스트리밍 자기회귀(AR) 비디오 생성기를 인간의 선호도에 맞추는 것은 어려운 과제이다. 기존 강화 학습 방법은 주로 잡음 기반 탐색과 정류된 AR 모델의 결정론적 상미분방정식(ODE) 동역학과 부합하지 않는 SDE 기반 대리 정책에 의존하며, 장기적 일관성에 중요한 고수준 의미론적 스토리라인 진행보다는 저수준 외형을 교란하는 경향이 있다. 이러한 한계를 극복하기 위해, 우리는 스트리밍 비디오 생성기를 정렬하기 위한 ODE-고유 온라인 그룹 상대 정책 최적화(GRPO) 프레임워크인 KVPO를 제안한다. 다양성 탐색을 위해, KVPO는 변동의 원천을 확률적 잡음에서 역사적 KV 캐시로 이동시키는 인과-의미론적 탐색 패러다임을 도입한다. 역사적 KV 엔트리를 확률적으로 라우팅함으로써, 데이터 다양체에 엄격히 머물면서 의미론적으로 다양한 생성 분기를 구성한다. 정책 모델링을 위해, KVPO는 궤적 속도 에너지(TVE)에 기반한 속도장 대리 정책을 도입한다. 이는 흐름 정합 속도 공간에서 분기 가능성을 정량화하고, 고유 ODE 공식과 완전히 일관된 보상 가중 대비 목적 함수를 생성한다. 여러 정류된 AR 비디오 생성기에 대한 실험에서 단일 프롬프트 짧은 비디오 및 다중 프롬프트 긴 비디오 설정 모두에서 시각적 품질, 모션 품질, 텍스트-비디오 정렬에서 일관된 성능 향상이 입증되었다.

English

Aligning streaming autoregressive (AR) video generators with human preferences is challenging. Existing reinforcement learning methods predominantly rely on noise-based exploration and SDE-based surrogate policies that are mismatched to the deterministic ODE dynamics of distilled AR models, and tend to perturb low-level appearance rather than the high-level semantic storyline progression critical for long-horizon coherence. To address these limitations, we present KVPO, an ODE-native online Group Relative Policy Optimization (GRPO) framework for aligning streaming video generators. For diversity exploration, KVPO introduces a causal-semantic exploration paradigm that relocates the source of variation from stochastic noise to the historical KV cache.

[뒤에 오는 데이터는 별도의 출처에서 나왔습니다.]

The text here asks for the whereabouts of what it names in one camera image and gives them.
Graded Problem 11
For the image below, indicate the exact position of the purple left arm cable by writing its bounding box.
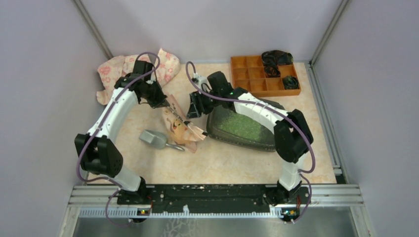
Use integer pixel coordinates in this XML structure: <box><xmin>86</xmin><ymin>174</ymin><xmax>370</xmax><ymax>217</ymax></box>
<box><xmin>75</xmin><ymin>51</ymin><xmax>161</xmax><ymax>226</ymax></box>

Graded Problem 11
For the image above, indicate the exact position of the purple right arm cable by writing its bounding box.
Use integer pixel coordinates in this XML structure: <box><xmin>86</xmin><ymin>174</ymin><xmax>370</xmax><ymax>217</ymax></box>
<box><xmin>185</xmin><ymin>61</ymin><xmax>317</xmax><ymax>223</ymax></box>

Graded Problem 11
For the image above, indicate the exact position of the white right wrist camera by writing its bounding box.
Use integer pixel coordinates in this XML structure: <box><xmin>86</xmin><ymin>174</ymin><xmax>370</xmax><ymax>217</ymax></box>
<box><xmin>192</xmin><ymin>74</ymin><xmax>210</xmax><ymax>92</ymax></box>

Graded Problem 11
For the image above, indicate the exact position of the green cat litter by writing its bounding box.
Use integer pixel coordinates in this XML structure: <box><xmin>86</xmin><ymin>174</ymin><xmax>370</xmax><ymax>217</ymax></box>
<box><xmin>215</xmin><ymin>110</ymin><xmax>274</xmax><ymax>143</ymax></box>

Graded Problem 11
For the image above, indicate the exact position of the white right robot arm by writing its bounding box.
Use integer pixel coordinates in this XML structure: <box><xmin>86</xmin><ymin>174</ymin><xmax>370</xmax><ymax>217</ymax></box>
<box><xmin>187</xmin><ymin>71</ymin><xmax>316</xmax><ymax>203</ymax></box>

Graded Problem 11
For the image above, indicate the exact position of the floral pink cloth bag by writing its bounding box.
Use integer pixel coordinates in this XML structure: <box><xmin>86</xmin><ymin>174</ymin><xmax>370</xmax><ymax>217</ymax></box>
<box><xmin>96</xmin><ymin>48</ymin><xmax>180</xmax><ymax>105</ymax></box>

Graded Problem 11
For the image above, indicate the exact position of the small dark coiled cord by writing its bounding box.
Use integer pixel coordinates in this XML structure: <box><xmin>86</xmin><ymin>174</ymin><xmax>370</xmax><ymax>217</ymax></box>
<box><xmin>282</xmin><ymin>75</ymin><xmax>300</xmax><ymax>90</ymax></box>

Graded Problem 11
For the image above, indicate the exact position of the silver metal scoop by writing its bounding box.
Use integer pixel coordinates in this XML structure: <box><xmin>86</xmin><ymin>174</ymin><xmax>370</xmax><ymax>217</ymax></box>
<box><xmin>139</xmin><ymin>129</ymin><xmax>185</xmax><ymax>152</ymax></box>

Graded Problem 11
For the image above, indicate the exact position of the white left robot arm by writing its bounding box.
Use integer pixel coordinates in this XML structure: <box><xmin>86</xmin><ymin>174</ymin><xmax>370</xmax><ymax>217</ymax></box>
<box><xmin>75</xmin><ymin>60</ymin><xmax>169</xmax><ymax>204</ymax></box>

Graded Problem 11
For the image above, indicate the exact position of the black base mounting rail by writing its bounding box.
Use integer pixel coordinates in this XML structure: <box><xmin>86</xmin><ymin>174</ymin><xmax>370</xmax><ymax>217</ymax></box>
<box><xmin>117</xmin><ymin>184</ymin><xmax>309</xmax><ymax>214</ymax></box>

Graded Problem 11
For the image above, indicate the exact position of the dark grey litter box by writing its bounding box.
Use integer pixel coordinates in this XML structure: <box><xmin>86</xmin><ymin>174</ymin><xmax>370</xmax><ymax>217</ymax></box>
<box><xmin>206</xmin><ymin>106</ymin><xmax>276</xmax><ymax>152</ymax></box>

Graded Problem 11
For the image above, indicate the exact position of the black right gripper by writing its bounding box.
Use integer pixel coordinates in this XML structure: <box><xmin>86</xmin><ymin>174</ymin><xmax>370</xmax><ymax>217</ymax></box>
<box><xmin>186</xmin><ymin>89</ymin><xmax>221</xmax><ymax>119</ymax></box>

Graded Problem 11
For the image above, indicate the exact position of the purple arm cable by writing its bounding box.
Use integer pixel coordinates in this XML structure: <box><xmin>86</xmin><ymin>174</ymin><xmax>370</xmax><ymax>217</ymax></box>
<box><xmin>185</xmin><ymin>61</ymin><xmax>317</xmax><ymax>223</ymax></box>
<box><xmin>75</xmin><ymin>51</ymin><xmax>161</xmax><ymax>226</ymax></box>

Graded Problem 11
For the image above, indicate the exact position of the orange divided organizer tray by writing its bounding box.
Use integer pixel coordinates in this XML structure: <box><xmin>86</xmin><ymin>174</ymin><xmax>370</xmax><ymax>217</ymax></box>
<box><xmin>230</xmin><ymin>55</ymin><xmax>301</xmax><ymax>97</ymax></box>

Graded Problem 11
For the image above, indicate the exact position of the pink cat litter bag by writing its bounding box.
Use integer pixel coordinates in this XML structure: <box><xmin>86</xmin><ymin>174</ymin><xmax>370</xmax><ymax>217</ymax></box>
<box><xmin>162</xmin><ymin>95</ymin><xmax>207</xmax><ymax>153</ymax></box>

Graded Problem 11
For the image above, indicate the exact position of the dark tangled cords bundle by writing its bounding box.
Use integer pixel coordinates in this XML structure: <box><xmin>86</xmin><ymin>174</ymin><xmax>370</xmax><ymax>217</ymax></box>
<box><xmin>260</xmin><ymin>50</ymin><xmax>294</xmax><ymax>79</ymax></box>

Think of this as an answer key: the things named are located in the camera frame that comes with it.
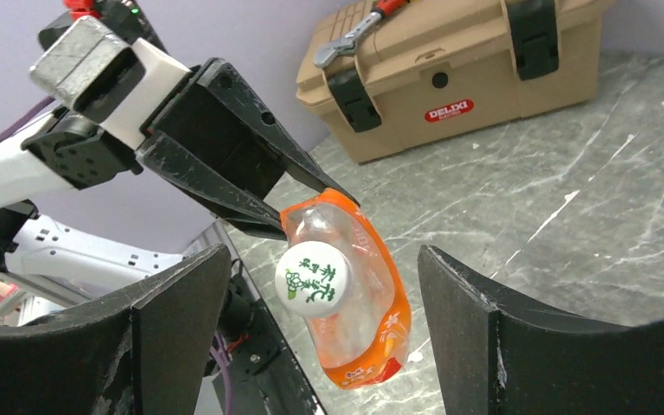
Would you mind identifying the red adjustable wrench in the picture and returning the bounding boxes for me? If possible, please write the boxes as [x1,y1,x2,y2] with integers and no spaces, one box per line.
[313,0,410,69]

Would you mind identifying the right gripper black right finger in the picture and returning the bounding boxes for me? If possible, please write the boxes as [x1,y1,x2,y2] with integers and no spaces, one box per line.
[418,246,664,414]

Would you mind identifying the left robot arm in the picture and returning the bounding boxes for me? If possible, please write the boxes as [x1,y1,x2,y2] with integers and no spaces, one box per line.
[0,58,337,291]

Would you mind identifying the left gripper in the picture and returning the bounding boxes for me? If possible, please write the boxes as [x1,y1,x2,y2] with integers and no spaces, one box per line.
[22,57,355,240]

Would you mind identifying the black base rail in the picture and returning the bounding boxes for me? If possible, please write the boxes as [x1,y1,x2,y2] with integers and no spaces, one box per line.
[186,221,327,414]

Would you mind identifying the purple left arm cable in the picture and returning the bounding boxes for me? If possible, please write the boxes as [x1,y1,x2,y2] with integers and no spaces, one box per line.
[0,96,58,158]

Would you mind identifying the tan plastic toolbox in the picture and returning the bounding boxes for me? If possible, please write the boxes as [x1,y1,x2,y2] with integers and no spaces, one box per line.
[296,1,610,163]

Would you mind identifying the crushed orange label bottle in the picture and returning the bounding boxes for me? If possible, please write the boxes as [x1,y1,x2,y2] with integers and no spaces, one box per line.
[274,188,412,390]

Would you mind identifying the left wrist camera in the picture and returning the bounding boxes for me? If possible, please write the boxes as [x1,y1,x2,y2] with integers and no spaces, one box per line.
[29,1,190,150]

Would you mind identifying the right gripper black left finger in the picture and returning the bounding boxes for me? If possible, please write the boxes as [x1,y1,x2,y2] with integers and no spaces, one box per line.
[0,246,231,414]

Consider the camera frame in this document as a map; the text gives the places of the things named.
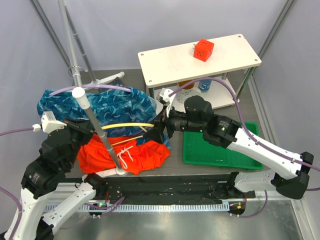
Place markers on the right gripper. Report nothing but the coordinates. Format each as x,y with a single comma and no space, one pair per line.
161,120

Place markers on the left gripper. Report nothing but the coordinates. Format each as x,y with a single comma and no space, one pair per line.
84,126

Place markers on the yellow clothes hanger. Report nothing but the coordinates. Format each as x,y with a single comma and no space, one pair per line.
128,124

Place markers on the orange shorts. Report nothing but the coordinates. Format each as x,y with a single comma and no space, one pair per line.
134,157

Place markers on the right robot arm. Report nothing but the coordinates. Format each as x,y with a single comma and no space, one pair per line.
288,172

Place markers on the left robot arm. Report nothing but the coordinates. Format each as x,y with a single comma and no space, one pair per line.
58,154

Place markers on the blue patterned shorts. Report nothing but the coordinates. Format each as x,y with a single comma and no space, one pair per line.
110,107

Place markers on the purple clothes hanger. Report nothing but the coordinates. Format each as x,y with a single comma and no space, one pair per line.
91,86

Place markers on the green plastic tray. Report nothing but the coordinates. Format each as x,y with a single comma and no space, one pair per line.
197,151

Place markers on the white patterned mug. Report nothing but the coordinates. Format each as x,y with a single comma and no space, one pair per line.
187,92

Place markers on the dark blue book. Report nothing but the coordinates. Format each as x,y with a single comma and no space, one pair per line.
117,82

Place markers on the blue cup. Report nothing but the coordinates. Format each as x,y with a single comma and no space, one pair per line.
204,85

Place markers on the white two-tier shelf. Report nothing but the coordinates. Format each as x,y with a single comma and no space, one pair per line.
165,67

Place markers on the red cube power socket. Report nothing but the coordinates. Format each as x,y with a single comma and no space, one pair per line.
203,50

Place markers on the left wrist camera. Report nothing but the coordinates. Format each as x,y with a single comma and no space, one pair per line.
49,123

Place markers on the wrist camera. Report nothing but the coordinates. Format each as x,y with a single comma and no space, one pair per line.
49,123
166,98

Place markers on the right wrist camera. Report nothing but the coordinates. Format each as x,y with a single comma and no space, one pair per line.
166,98

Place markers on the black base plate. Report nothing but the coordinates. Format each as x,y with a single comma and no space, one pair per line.
170,190

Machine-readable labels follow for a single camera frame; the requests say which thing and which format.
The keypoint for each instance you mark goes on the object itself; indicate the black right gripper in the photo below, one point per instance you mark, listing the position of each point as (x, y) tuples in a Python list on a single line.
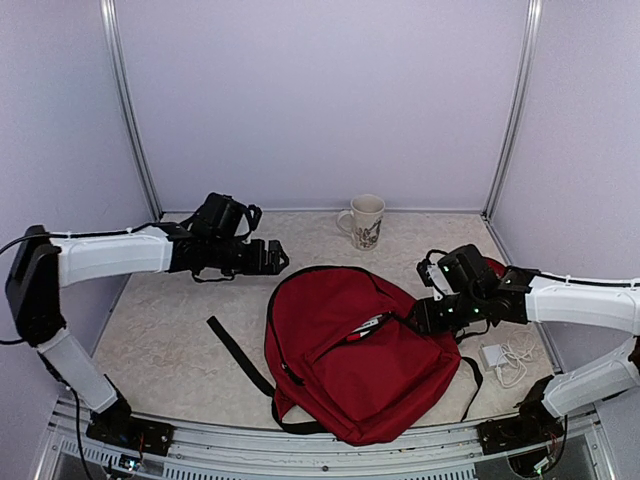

By stochastically routing historical KV entries, it constructs semantically diverse generation branches that remain strictly on the data manifold. For policy modeling, KVPO introduces a velocity-field surrogate policy based on Trajectory Velocity Energy (TVE), which quantifies branch likelihood in flow-matching velocity space and yields a reward-weighted contrastive objective fully consistent with the native ODE formulation. Experiments on multiple distilled AR video generators demonstrate consistent gains in visual quality, motion quality, and text-video alignment across both single-prompt short-video and multi-prompt long-video settings.